After Thursday’s post about sports and statistics, a friend from my Williams days, Dave Ryan, raised an objection on Facebook:
There’s an unstated assumption (I think) in your analysis: that there is some intrinsic and UNALTERABLE statistical probability of getting a hit inherent in every hitter. If that is the case, then yes — a hitter whose mean is .274 that hits .330 in the first half should, reasonably, be expected to regress towards the “true” outcome of .274 in the second half; and if the hitter winds up batting .330, it’s a statistical outlier. But that ONLY applies if the underlying probability is unalterable. Which, in baseball, isn’t something you can just blithely assume. Hitters can and do get better (or worse) through coaching, experience, PEDs, or what have you. And when the mean itself is malleable, you can’t dismiss Kornheiser as just ignorant of statistical regression.
That’s a good point, and as someone who has played a lot of sports (though not much baseball– I suck at pretty much any game involving hitting a ball with a stick), I would certainly like to believe that there are real changes in the underlying distributions. I mean, it certainly feels like there are days when I’m shooting the basketball better than others, and thus there’s a higher probability of a given shot going in.
The problem, of course, is showing that scientifically, which turns out to be damnably difficult.

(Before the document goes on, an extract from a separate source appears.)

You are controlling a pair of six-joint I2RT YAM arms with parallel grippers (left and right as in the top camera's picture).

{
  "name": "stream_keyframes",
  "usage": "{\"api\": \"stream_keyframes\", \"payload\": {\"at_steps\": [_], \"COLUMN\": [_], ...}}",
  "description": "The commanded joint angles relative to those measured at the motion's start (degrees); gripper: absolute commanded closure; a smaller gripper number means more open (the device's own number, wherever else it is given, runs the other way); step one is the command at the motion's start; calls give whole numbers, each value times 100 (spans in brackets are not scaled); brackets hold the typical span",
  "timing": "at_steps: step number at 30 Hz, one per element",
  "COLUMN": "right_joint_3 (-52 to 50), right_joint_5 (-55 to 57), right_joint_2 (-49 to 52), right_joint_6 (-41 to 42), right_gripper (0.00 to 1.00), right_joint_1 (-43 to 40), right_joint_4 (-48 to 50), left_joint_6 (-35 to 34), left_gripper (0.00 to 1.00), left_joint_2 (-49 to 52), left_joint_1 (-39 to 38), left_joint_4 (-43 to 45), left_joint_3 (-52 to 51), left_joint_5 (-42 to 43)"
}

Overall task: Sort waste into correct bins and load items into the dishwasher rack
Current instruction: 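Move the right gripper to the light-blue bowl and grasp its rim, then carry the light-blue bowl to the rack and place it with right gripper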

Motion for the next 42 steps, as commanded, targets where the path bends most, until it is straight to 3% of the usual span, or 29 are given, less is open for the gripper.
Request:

This is related to the famous “hot hand” problem, and nobody has really managed to find any evidence that this kind of effect exists.
But the question at hand dealt with baseball, and changes in the underlying “real” batting average for a player. So let’s see if we can learn anything about this, armed with some really rudimentary statistical knowledge, and some historical statistics for players chosen not quite at random from the career batting average list.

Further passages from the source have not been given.